- **Task goal**: Would you output all the data exactly as it stands?

= Beginning of Section =

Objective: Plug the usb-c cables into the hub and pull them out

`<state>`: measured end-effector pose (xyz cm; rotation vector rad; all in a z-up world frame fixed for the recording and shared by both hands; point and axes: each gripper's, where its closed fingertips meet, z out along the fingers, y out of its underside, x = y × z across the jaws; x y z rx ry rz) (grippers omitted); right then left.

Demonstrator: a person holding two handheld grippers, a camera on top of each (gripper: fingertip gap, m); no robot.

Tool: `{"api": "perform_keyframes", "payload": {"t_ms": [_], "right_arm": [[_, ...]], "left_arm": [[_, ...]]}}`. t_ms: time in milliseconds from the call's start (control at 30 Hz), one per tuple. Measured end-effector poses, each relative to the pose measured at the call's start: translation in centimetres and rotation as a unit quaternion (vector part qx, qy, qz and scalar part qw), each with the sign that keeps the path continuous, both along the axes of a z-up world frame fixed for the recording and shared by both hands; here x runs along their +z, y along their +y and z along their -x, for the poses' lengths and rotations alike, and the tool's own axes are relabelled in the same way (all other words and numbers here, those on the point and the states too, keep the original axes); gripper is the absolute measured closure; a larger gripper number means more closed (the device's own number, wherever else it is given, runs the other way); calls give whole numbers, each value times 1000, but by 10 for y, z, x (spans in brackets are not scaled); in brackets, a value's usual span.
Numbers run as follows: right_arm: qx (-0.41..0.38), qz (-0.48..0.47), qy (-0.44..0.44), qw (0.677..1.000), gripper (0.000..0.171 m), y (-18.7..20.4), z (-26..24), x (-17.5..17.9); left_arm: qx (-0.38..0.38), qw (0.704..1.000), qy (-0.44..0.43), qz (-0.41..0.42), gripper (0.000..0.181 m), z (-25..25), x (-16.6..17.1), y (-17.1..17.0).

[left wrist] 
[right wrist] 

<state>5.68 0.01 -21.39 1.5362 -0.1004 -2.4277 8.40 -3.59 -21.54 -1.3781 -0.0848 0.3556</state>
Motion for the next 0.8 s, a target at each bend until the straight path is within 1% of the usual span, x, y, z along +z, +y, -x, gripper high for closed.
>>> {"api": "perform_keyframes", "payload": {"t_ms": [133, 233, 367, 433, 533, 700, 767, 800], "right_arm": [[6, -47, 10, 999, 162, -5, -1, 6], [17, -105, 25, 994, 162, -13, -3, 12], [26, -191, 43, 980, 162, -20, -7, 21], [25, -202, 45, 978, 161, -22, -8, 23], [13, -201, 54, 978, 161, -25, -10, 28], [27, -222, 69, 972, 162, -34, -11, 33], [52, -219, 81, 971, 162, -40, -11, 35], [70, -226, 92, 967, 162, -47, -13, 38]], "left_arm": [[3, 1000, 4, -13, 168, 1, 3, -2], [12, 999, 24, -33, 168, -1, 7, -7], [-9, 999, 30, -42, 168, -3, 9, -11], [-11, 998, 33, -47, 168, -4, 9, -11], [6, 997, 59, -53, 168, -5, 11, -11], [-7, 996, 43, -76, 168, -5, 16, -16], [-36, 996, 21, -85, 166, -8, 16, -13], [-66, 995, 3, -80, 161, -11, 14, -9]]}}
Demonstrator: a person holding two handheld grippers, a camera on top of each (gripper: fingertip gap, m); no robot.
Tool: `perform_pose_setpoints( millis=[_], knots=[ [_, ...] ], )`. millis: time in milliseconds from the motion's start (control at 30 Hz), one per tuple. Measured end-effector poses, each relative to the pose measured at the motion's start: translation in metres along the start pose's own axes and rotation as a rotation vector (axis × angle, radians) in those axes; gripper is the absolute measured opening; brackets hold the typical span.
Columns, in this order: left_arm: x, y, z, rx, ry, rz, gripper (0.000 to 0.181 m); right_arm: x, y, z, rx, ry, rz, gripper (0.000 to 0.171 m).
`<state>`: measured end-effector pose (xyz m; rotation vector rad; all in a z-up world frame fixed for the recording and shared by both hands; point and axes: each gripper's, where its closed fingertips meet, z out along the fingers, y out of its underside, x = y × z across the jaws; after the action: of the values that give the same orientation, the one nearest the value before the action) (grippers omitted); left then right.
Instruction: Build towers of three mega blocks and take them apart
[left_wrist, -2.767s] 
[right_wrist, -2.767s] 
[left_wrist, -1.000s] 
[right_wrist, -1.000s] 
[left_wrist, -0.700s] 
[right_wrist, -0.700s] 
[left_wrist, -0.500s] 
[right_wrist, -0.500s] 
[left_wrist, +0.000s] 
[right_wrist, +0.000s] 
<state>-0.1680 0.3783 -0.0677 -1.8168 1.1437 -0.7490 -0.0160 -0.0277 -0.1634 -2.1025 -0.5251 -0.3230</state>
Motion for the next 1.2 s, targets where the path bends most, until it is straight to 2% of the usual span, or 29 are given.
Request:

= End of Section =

- **Result**:
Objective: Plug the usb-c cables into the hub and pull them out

`<state>`: measured end-effector pose (xyz cm; rotation vector rad; all in a z-up world frame fixed for the recording and shared by both hands; point and axes: each gripper's, where its closed fingertips meet, z out along the fingers, y out of its underside, x = y × z across the jaws; x y z rx ry rz) (grippers omitted); right then left.

Demonstrator: a person holding two handheld grippers, a camera on top of each (gripper: fingertip gap, m); no robot.

Tool: `{"api": "perform_keyframes", "payload": {"t_ms": [_], "right_arm": [[_, ...]], "left_arm": [[_, ...]]}}`. t_ms: time in milliseconds from the call's start (control at 30 Hz), one per tuple. Measured end-effector poses, each relative to the pose measured at the call's start: translation in centimetres and rotation as a unit quaternion (vector part qx, qy, qz and scalar part qw), each with the sign that keeps the path continuous, both along the axes of a z-up world frame fixed for the recording and shared by both hands; here x runs along their +z, y along their +y and z along their -x, for the poses' lengths and rotations alike, and the tool's own axes are relabelled in the same way (all other words and numbers here, those on the point and the states too, keep the original axes); gripper is the absolute measured closure; a larger gripper number means more closed (the device's own number, wherever else it is given, runs the other way); calls give whole numbers, each value times 1000, but by 10 for y, z, x (spans in brackets are not scaled); in brackets, a value's usual span.
Numbers run as follows: right_arm: qx (-0.41..0.38), qz (-0.48..0.47), qy (-0.44..0.44), qw (0.677..1.000), gripper (0.000..0.171 m), y (-18.7..20.4), z (-26..24), x (-17.5..17.9); left_arm: qx (-0.38..0.38), qw (0.704..1.000), qy (-0.44..0.43), qz (-0.41..0.42), gripper (0.000..0.181 m), z (-25..25), x (-16.6..17.1), y (-17.1..17.0).

[left wrist] 
[right wrist] 

<state>5.68 0.01 -21.39 1.5362 -0.1004 -2.4277 8.40 -3.59 -21.54 -1.3781 -0.0848 0.3556</state>
Motion for the next 0.8 s, a target at each bend until the straight path is within 1% of the usual span, x, y, z along +z, +y, -x, gripper high for closed.
>>> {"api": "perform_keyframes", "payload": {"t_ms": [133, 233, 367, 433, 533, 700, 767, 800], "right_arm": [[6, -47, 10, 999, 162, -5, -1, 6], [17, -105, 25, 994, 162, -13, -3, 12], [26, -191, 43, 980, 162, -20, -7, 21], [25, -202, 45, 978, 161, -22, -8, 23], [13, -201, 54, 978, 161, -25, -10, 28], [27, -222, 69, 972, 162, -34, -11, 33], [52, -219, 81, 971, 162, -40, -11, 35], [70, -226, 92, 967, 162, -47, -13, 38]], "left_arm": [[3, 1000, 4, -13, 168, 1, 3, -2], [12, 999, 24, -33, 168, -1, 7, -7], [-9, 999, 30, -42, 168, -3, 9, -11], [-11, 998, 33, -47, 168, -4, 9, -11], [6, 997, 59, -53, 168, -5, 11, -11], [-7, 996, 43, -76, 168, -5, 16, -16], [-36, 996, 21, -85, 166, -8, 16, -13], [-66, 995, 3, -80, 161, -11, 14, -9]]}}
Demonstrator: a person holding two handheld grippers, a camera on top of each (gripper: fingertip gap, m); no robot.
Tool: `perform_pose_setpoints( millis=[_], knots=[ [_, ...] ], )`. millis: time in milliseconds from the motion's start (control at 30 Hz), one per tuple. Measured end-effector poses, each relative to the pose measured at the motion's start: translation in metres along the start pose's own axes and rotation as a rotation vector (axis × angle, radians) in those axes; gripper is the absolute measured opening; brackets hold the typical span.
Columns, in this order: left_arm: x, y, z, rx, ry, rz, gripper (0.000 to 0.181 m); right_arm: x, y, z, rx, ry, rz, gripper (0.000 to 0.171 m).
`<state>`: measured end-effector pose (xyz m; rotation vector rad; all in a z-up world frame fixed for the recording and shared by both hands; point and axes: each gripper's, where its closed fingertips meet, z out along the fingers, y out of its underside, x = y × z across the jaws; after the action: of the values that give the same orientation, the one nearest the value before the action) (grippers omitted); left then right.
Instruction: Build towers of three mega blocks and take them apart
[left_wrist, -2.767s] 
[right_wrist, -2.767s] 
[left_wrist, -1.000s] 
[right_wrist, -1.000s] 
[left_wrist, -0.700s] 
[right_wrist, -0.700s] 
[left_wrist, -0.500s] 
[right_wrist, -0.500s] 
[left_wrist, +0.000s] 
[right_wrist, +0.000s] 
<state>-0.1680 0.3783 -0.0677 -1.8168 1.1437 -0.7490 -0.0160 -0.0277 -0.1634 -2.1025 -0.5251 -0.3230</state>
Motion for the next 1.2 s, targets where the path bends most, until it is straight to 2% of the usual span, or 29 are given.
Request:

Nothing more is required for this answer.